- **THE TASK**
From the very first line down to the line containing "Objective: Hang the", write out the material exactly as it appears, and no more.

++++++

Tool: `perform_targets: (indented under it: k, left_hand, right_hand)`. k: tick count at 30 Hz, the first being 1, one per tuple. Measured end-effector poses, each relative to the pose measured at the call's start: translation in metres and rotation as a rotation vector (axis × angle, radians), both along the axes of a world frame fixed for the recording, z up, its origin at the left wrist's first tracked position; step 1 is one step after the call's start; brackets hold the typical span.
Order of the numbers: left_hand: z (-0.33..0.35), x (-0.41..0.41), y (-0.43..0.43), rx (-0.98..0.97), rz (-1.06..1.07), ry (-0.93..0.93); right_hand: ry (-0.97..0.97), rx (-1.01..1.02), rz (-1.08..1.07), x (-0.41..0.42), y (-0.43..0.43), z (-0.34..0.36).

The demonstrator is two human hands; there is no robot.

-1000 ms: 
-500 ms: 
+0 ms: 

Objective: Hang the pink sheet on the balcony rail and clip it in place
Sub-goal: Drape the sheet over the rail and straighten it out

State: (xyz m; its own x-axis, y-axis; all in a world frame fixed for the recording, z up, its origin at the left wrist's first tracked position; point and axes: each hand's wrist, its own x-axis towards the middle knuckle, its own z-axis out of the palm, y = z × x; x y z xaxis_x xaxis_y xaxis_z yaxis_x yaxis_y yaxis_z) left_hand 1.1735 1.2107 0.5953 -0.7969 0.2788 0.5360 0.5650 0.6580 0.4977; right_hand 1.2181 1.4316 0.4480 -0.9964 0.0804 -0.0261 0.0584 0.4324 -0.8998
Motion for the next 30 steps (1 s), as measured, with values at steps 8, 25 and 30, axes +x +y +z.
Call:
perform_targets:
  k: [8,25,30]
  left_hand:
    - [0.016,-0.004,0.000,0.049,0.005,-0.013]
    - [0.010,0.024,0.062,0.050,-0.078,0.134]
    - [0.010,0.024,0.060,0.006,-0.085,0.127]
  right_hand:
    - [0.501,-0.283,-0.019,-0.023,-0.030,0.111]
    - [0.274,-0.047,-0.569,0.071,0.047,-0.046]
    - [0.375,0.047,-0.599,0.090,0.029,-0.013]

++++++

- **PROBLEM SOLUTION**
Tool: `perform_targets: (indented under it: k, left_hand, right_hand)`. k: tick count at 30 Hz, the first being 1, one per tuple. Measured end-effector poses, each relative to the pose measured at the call's start: translation in metres and rotation as a rotation vector (axis × angle, radians), both along the axes of a world frame fixed for the recording, z up, its origin at the left wrist's first tracked position; step 1 is one step after the call's start; brackets hold the typical span.
Order of the numbers: left_hand: z (-0.33..0.35), x (-0.41..0.41), y (-0.43..0.43), rx (-0.98..0.97), rz (-1.06..1.07), ry (-0.93..0.93); right_hand: ry (-0.97..0.97), rx (-1.01..1.02), rz (-1.08..1.07), x (-0.41..0.42), y (-0.43..0.43), z (-0.34..0.36).

The demonstrator is two human hands; there is no robot.

-1000 ms: 
-500 ms: 
+0 ms: 

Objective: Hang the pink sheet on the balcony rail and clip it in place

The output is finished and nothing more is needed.